== Task statement ==
Print all of the data exactly.

[Start of section]

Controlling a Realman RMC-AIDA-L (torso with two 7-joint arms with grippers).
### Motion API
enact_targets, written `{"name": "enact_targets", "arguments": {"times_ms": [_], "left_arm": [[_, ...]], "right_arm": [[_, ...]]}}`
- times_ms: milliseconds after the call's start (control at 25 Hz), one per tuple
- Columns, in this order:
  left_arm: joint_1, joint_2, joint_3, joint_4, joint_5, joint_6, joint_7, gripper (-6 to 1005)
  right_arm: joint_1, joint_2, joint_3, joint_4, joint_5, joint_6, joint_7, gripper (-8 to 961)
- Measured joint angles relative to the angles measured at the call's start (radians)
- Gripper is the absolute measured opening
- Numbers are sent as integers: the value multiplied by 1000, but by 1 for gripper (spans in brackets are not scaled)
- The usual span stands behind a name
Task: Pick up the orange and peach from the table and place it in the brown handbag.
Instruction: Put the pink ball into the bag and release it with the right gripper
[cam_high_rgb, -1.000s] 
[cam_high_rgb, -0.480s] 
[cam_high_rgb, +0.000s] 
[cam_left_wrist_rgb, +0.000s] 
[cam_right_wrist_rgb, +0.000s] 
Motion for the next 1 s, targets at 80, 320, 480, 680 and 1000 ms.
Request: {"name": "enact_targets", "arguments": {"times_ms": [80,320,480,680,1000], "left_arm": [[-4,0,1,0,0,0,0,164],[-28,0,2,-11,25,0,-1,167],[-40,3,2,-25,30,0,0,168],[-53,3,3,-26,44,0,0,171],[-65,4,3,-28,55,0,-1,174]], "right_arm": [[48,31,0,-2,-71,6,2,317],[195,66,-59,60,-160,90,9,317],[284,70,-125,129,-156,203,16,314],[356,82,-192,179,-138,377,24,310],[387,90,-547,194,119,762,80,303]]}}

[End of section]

== Result for this task ==
Controlling a Realman RMC-AIDA-L (torso with two 7-joint arms with grippers).
### Motion API
enact_targets, written `{"name": "enact_targets", "arguments": {"times_ms": [_], "left_arm": [[_, ...]], "right_arm": [[_, ...]]}}`
- times_ms: milliseconds after the call's start (control at 25 Hz), one per tuple
- Columns, in this order:
  left_arm: joint_1, joint_2, joint_3, joint_4, joint_5, joint_6, joint_7, gripper (-6 to 1005)
  right_arm: joint_1, joint_2, joint_3, joint_4, joint_5, joint_6, joint_7, gripper (-8 to 961)
- Measured joint angles relative to the angles measured at the call's start (radians)
- Gripper is the absolute measured opening
- Numbers are sent as integers: the value multiplied by 1000, but by 1 for gripper (spans in brackets are not scaled)
- The usual span stands behind a name
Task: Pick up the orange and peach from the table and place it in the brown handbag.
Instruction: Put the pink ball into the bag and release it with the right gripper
[cam_high_rgb, -1.000s] 
[cam_high_rgb, -0.480s] 
[cam_high_rgb, +0.000s] 
[cam_left_wrist_rgb, +0.000s] 
[cam_right_wrist_rgb, +0.000s] 
Motion for the next 1 s, targets at 80, 320, 480, 680 and 1000 ms.
Request: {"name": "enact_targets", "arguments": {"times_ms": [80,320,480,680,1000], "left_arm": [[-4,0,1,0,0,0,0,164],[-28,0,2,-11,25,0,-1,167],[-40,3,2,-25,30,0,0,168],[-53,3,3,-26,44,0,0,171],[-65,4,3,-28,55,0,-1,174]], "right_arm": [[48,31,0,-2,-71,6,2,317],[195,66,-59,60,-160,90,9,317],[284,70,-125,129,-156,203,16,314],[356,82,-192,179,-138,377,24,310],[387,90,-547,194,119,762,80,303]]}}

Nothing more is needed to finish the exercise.